Your car’s brake system also contains some redundancy, but it’s limited. If it’s a simple hydraulic brake system (most cars are more complex), it has two cylinders, one powering the front two brakes and one powering the rear. Both of these have to be in a failed state, for you to be without brakes for hydraulic reasons.

Notice I said “have to be in a failed state” and not “have to fail.” The likelihood of both failing independently during a trip is much lower than the probability that one failed some time ago without detection and one failed during the trip. Fault trees deal with both these cases, the latter involving a latent failure and a monitor with an indicator to report the otherwise latent failure. Of course, the monitor or the indicator might be in a failed state, again without your knowing it. Redundancy and monitors complicate things. We’ll get into that later.

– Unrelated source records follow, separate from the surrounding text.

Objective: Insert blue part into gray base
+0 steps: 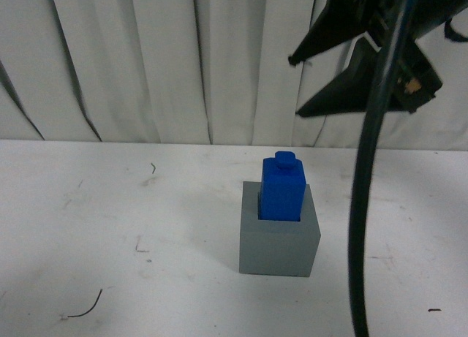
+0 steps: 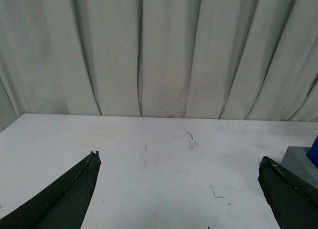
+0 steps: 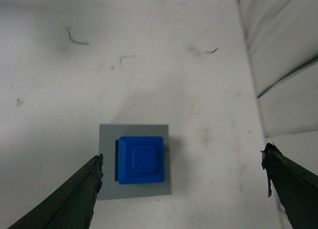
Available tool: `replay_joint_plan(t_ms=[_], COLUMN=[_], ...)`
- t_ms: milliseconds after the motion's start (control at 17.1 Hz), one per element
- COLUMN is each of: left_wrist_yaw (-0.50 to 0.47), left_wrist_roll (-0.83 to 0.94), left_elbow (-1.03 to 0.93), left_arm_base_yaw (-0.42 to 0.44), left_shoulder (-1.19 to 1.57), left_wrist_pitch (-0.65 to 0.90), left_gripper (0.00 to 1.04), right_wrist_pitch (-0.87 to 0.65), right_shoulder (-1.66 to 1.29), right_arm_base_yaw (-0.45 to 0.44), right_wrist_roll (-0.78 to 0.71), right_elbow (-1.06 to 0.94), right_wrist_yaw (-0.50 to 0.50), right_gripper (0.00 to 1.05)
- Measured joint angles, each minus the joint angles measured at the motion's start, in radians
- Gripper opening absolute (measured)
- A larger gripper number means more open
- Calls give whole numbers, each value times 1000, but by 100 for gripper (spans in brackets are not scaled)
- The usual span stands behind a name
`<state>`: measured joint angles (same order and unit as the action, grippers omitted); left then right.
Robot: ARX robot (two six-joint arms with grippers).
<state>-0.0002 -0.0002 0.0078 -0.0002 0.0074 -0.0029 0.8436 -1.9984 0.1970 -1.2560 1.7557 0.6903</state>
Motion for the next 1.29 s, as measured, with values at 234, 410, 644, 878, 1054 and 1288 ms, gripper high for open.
replay_joint_plan(t_ms=[234,410,644,878,1054,1288], left_wrist_yaw=[0,0,1,0,0,0], left_wrist_roll=[0,0,0,0,0,0], left_elbow=[0,0,0,0,0,0], left_arm_base_yaw=[0,0,0,0,0,0], left_shoulder=[0,0,0,0,0,0], left_wrist_pitch=[0,0,0,0,0,0], left_gripper=[98,98,98,98,98,98], right_wrist_pitch=[-325,-1110,-1328,-1212,-1185,-1149], right_shoulder=[246,606,1073,1471,1536,1627], right_arm_base_yaw=[-80,-63,-215,-192,-192,-192], right_wrist_roll=[130,673,1173,1234,1241,1241], right_elbow=[-243,-779,-1331,-1596,-1646,-1685], right_wrist_yaw=[165,-500,-709,-690,-690,-690], right_gripper=[98,69,27,2,2,2])
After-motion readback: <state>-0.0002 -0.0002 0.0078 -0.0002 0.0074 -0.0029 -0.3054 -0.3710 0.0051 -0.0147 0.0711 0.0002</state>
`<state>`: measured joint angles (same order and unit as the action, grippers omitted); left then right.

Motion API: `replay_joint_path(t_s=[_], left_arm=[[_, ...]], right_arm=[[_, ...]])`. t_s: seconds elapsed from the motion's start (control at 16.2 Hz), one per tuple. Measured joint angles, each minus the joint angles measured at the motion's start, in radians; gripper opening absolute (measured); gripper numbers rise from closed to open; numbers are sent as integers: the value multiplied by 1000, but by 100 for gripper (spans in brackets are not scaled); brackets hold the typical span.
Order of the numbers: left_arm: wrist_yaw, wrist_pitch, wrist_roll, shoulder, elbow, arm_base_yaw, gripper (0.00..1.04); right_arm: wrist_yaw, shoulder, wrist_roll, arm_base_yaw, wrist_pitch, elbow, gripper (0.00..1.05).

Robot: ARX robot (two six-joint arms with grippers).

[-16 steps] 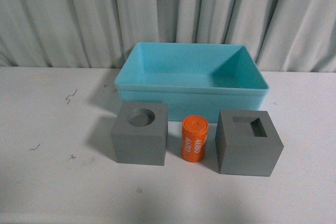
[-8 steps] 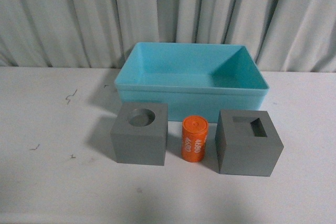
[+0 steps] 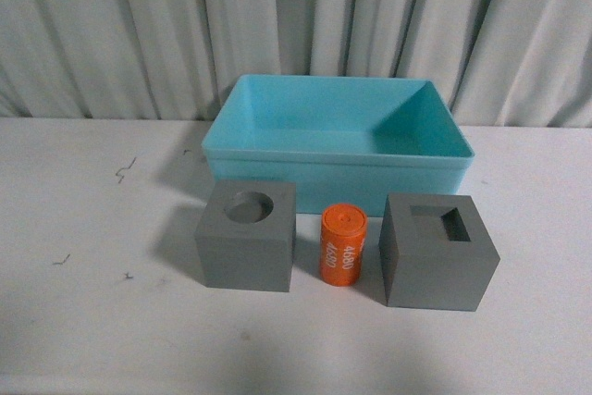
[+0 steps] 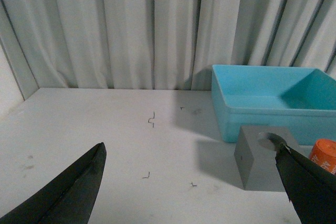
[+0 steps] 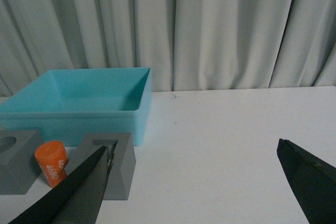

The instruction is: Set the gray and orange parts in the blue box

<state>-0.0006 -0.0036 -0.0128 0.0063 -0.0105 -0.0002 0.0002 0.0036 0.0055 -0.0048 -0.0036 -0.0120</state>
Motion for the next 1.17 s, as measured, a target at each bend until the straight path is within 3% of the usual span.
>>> replay_joint_path(t_s=[1.17], left_arm=[[0,0,0,0,0,0,98]], right_arm=[[0,0,0,0,0,0,98]])
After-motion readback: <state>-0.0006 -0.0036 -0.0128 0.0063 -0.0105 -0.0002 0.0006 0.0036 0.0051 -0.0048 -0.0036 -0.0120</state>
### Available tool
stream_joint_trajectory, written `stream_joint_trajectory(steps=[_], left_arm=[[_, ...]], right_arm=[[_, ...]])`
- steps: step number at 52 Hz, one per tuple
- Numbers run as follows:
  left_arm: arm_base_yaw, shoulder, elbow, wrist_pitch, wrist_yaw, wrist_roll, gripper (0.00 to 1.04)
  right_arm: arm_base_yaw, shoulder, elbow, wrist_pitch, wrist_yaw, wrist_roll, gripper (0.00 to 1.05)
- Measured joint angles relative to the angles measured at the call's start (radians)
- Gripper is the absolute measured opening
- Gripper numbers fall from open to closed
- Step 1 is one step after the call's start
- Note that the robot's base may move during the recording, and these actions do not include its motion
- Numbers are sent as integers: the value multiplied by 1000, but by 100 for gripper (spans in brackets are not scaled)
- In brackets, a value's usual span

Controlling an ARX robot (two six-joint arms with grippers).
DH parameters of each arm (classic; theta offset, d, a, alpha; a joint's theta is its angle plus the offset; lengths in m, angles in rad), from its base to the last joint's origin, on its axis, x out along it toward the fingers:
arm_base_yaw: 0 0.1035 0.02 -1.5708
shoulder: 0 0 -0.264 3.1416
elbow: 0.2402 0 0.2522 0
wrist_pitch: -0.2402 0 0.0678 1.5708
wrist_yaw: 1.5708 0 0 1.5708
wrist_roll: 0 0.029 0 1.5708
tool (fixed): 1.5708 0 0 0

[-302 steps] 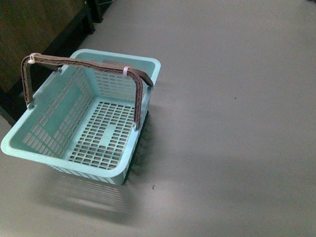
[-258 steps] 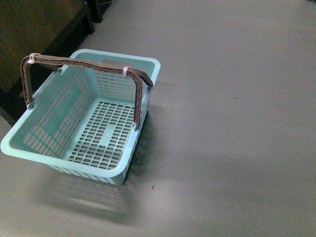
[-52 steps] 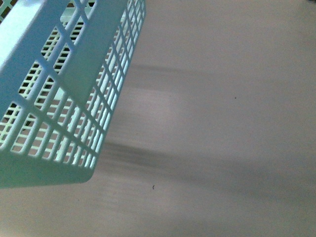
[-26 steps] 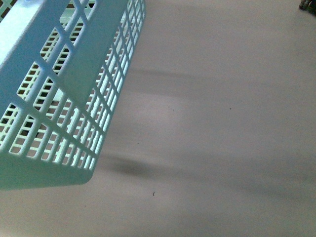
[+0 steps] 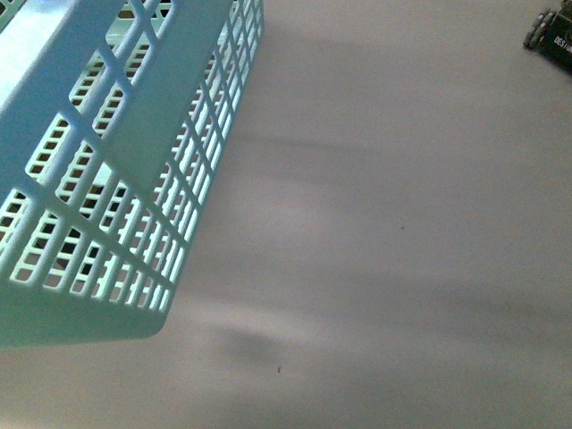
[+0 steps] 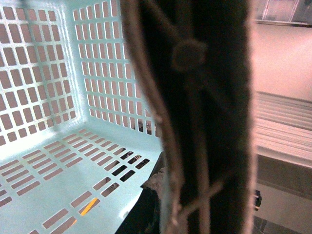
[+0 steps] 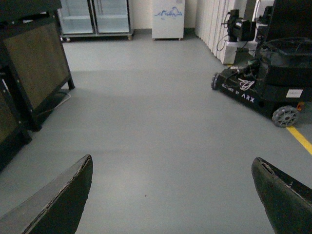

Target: Pick mango and avocado into basket

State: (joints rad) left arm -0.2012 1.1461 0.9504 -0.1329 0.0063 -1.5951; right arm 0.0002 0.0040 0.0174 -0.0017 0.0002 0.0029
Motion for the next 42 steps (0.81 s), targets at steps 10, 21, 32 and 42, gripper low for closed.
stream_joint_trajectory(steps=[10, 21, 32, 42], left_arm=[[0, 0, 0, 0, 0, 0, 5], [0, 0, 1, 0, 0, 0, 5], [0, 0, 1, 0, 0, 0, 5], [-1, 0, 1, 0, 0, 0, 5]], right_arm=[[0, 0, 0, 0, 0, 0, 96], [0, 0, 0, 0, -1, 0, 96], [0, 0, 0, 0, 0, 0, 96], [0, 0, 0, 0, -1, 0, 96]])
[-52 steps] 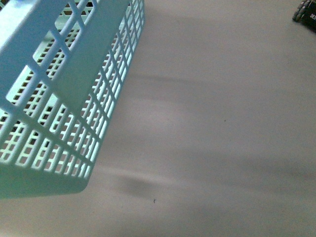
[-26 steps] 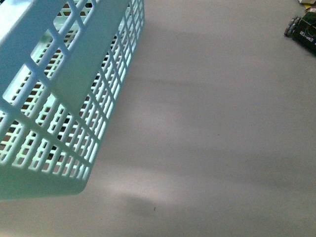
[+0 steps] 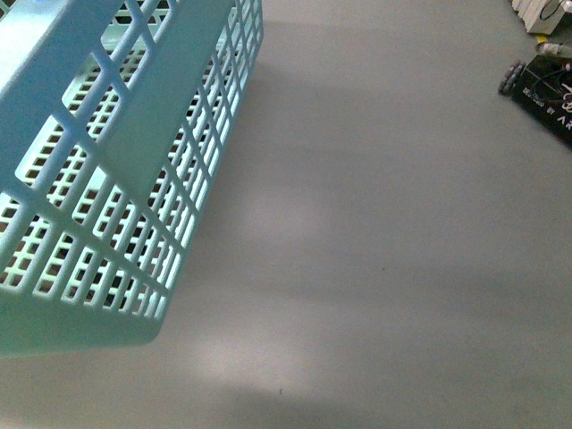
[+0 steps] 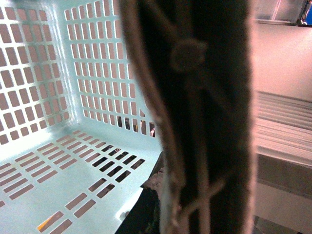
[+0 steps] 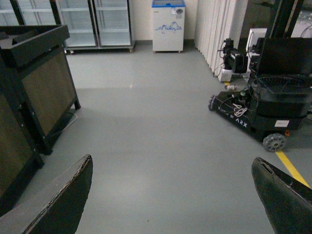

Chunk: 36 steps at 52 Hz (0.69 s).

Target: Pick mango and avocado into basket

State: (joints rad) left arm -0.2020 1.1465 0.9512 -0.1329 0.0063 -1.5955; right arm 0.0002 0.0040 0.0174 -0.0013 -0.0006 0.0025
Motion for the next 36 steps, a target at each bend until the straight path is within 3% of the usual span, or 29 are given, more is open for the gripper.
stream_joint_trajectory(steps=[36], left_arm=[[-5, -1, 3, 0, 2, -1, 5]], right_arm=[[0, 0, 0, 0, 6, 0, 96]])
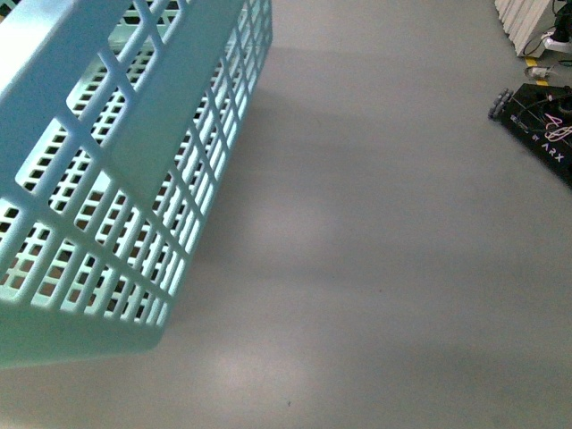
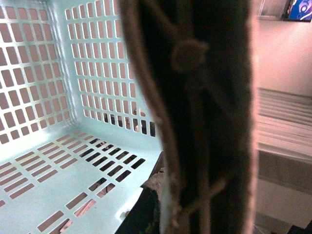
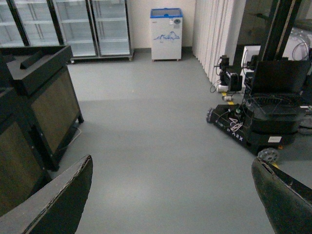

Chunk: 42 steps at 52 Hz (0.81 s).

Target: Pick mango and avocado into basket

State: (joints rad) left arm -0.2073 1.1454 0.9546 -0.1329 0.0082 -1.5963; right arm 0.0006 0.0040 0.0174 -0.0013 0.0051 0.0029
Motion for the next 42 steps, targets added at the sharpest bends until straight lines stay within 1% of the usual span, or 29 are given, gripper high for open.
stream_joint_trajectory(steps=[6, 19, 42], left_arm=[[-5, 1, 0, 0, 23, -11, 5], [-1, 1, 0, 0, -6, -8, 5], [0, 1, 0, 0, -2, -3, 5]], right_arm=[[0, 0, 0, 0, 0, 0, 96], [0, 0, 0, 0, -2, 0, 96], [0, -1, 0, 0, -6, 0, 96]])
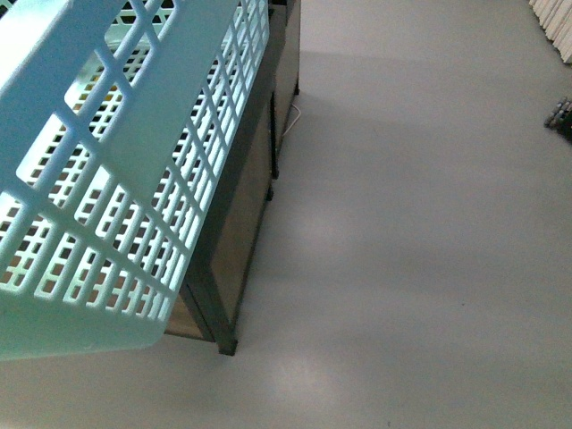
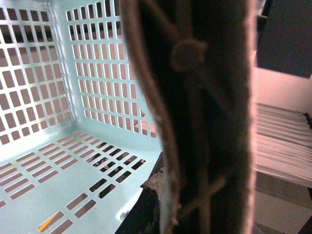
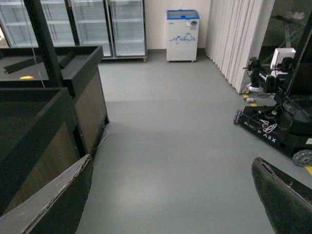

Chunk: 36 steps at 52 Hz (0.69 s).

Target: Pick mango and avocado into basket

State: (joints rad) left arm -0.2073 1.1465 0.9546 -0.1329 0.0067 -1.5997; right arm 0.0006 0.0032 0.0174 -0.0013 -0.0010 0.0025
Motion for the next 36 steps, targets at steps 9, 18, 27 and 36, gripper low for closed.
stream_joint_trajectory(steps=[9, 18, 27, 36], left_arm=[[0, 0, 1, 0, 2, 0, 5], [1, 0, 2, 0, -3, 2, 5], [1, 0, 2, 0, 0, 1, 5], [1, 0, 2, 0, -1, 1, 5]], right_arm=[[0, 0, 0, 0, 3, 0, 96], [0, 0, 0, 0, 1, 0, 96], [0, 0, 0, 0, 3, 0, 96], [0, 0, 0, 0, 3, 0, 96]])
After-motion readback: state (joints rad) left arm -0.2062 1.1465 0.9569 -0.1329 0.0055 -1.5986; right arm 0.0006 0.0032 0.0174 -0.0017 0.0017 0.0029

Since both of your car’s brake cylinders must be failed for you to be without hydraulic power for braking, you might think that a fault tree for total loss of braking in your car would start with a top event having an AND gate. But your brake pedal probably isn’t redundant. If it falls off, you’re without brakes. Historical data on a large population of cars shows this event to have a very low probability. But we’ll include it for thoroughness. If we diagram the model we’ve developed for car brakes so far, we have this:

One thing immediately apparent in these two barely-begun fault trees, one for aircraft brakes, and one for car brakes, is that car brakes, as modeled, have a single-point failure leading to the top event, albeit an improbable one. The FAA guidance for design of aircraft systems specifies that no single failure regardless of probability should have catastrophic consequences. If we imagine a similar requirement for car design, we would have to add a brake subsystem with an independent actuator, like the separate hand or foot-controlled parking brake actuator in most cars. Have you tested yours lately?

Next time we’ll explore the bottom events of fault trees, the initiator events, and the topic of exposure times and monitors. Working with these  involves examination of failure probabilities and the time during which you’re exposed to failures, some of which – as with your parking brake – may be very long, dramatically increasing the probability that a latent failure has occurred, resulting in a loss of perceived redundancy.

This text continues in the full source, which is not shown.